(Dataset section)

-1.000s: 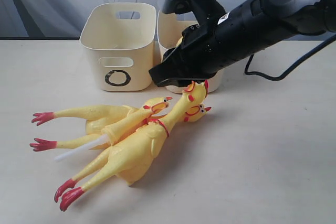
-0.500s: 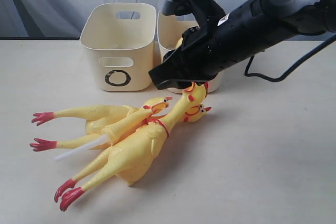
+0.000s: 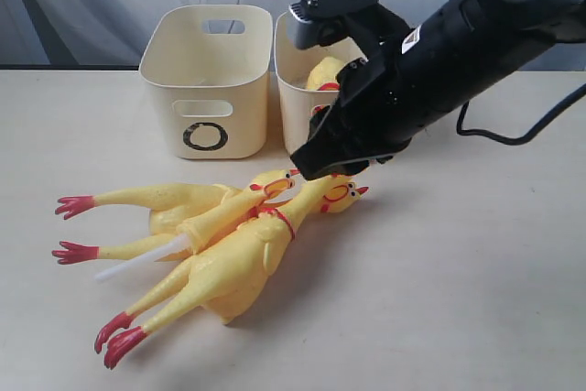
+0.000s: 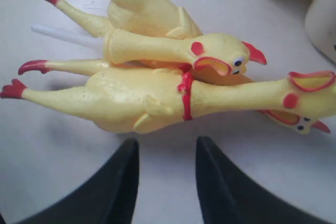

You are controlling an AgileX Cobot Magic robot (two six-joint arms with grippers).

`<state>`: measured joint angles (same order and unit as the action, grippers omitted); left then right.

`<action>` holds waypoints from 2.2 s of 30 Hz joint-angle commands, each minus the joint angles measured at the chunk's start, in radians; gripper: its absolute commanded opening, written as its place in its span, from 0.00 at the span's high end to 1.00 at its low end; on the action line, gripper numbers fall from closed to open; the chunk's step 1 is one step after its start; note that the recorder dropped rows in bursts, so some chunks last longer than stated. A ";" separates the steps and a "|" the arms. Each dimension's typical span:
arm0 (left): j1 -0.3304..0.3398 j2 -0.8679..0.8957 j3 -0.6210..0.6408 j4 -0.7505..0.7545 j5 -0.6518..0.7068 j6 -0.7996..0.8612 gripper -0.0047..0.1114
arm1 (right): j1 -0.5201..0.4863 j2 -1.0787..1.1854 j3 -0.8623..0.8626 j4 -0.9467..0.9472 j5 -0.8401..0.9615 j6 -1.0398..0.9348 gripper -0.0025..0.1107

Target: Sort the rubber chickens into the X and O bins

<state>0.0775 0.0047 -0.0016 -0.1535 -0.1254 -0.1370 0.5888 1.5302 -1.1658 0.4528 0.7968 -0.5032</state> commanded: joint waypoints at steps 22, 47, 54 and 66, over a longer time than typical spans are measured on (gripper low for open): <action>0.000 0.153 -0.190 0.887 -0.836 -1.164 0.96 | 0.001 -0.734 0.557 0.023 -0.134 0.227 0.67; 0.000 0.903 -0.659 1.689 -0.576 -1.696 0.81 | 0.001 -1.119 0.558 -0.028 0.046 0.227 0.67; -0.098 1.056 -0.761 1.830 -0.506 -1.876 0.96 | 0.001 -1.119 0.558 -0.040 0.046 0.229 0.67; -0.547 1.244 -0.858 1.898 -0.103 -1.955 0.96 | 0.001 -1.119 0.558 -0.053 0.064 0.229 0.67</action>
<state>-0.4163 1.2238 -0.8407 1.7470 -0.3377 -2.0857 0.5888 0.4181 -0.6135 0.4058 0.8504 -0.2720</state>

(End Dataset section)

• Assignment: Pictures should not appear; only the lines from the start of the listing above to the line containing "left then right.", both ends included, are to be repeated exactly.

• Output of the exercise:
-1.000s: 
-0.500s: 
+0.000s: 
+0.000s: 

You are controlling an AgileX Cobot Magic robot (two six-joint arms with grippers).

`<state>`: measured joint angles (same order and unit as the action, grippers omitted); left then right.

With that, the exercise is done.